The Police Commissioner presently arrived; Corentin told him his suspicions, and begged him to draw up a report, telling him where and with whom Peyrade had supped, and the causes of the state in which he found Lydie.
Corentin then went to Lydie’s rooms; Desplein and Bianchon had been examining the poor child. He met them at the door.

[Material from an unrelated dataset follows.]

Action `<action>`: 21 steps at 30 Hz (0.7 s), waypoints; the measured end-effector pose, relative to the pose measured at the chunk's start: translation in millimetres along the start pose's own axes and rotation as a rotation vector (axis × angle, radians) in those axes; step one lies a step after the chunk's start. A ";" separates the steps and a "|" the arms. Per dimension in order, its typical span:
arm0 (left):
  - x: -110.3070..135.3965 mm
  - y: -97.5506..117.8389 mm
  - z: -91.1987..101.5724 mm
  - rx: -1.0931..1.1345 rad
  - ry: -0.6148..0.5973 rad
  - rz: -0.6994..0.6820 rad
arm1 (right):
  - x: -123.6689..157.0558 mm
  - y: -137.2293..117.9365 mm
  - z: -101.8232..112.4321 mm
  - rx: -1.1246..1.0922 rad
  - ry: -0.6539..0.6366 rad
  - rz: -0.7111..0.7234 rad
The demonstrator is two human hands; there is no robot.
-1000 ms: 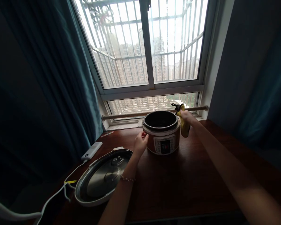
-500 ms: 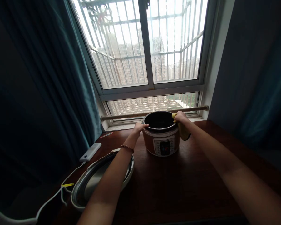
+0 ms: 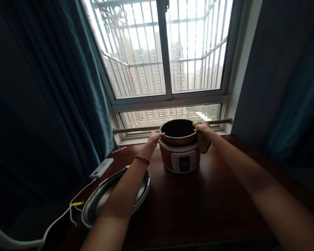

“Well, gentlemen?” asked Corentin.
“Place the girl under medical care; unless she recovers her wits when her child is born — if indeed she should have a child — she will end her days melancholy-mad.
There is no hope of a cure but in the maternal instinct, if it can be aroused.”
Corentin paid each of the physicians forty francs in gold, and then turned to the Police Commissioner, who had pulled him by the sleeve.
“The medical officer insists on it that death was natural,” said this functionary, “and I can hardly report the case, especially as the dead man was old Canquoelle; he had his finger in too many pies, and we should not be sure whom we might run foul of. Men like that die to order very often ——”
“And my name is Corentin,” said Corentin in the man’s ear.